Your response needs to be the data below, retyped exactly.

━━━ STORED DATA

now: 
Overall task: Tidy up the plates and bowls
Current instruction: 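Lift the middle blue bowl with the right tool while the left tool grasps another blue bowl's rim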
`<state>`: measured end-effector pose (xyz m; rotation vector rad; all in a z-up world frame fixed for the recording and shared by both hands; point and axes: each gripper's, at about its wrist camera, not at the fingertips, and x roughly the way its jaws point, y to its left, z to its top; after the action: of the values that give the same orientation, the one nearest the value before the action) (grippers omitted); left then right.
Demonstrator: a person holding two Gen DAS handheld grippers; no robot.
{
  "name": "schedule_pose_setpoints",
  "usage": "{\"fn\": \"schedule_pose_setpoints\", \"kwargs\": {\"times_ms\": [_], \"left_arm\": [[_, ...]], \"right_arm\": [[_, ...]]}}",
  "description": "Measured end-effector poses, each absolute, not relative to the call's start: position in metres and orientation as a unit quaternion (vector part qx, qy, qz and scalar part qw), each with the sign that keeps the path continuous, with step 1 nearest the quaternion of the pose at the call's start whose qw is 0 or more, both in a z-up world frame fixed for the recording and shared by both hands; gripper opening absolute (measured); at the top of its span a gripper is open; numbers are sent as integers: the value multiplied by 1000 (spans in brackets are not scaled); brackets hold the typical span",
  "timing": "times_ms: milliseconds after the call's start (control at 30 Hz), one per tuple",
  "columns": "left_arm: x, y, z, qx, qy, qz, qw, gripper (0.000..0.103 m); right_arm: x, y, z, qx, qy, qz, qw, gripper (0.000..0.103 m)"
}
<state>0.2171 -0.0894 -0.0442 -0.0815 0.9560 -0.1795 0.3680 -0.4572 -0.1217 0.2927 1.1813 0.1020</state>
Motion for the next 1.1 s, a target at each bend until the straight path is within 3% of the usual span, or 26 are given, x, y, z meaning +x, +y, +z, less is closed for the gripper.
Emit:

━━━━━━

- _SOLVED EXERCISE_:
now: 
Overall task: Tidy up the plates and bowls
Current instruction: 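Lift the middle blue bowl with the right tool while the left tool grasps another blue bowl's rim
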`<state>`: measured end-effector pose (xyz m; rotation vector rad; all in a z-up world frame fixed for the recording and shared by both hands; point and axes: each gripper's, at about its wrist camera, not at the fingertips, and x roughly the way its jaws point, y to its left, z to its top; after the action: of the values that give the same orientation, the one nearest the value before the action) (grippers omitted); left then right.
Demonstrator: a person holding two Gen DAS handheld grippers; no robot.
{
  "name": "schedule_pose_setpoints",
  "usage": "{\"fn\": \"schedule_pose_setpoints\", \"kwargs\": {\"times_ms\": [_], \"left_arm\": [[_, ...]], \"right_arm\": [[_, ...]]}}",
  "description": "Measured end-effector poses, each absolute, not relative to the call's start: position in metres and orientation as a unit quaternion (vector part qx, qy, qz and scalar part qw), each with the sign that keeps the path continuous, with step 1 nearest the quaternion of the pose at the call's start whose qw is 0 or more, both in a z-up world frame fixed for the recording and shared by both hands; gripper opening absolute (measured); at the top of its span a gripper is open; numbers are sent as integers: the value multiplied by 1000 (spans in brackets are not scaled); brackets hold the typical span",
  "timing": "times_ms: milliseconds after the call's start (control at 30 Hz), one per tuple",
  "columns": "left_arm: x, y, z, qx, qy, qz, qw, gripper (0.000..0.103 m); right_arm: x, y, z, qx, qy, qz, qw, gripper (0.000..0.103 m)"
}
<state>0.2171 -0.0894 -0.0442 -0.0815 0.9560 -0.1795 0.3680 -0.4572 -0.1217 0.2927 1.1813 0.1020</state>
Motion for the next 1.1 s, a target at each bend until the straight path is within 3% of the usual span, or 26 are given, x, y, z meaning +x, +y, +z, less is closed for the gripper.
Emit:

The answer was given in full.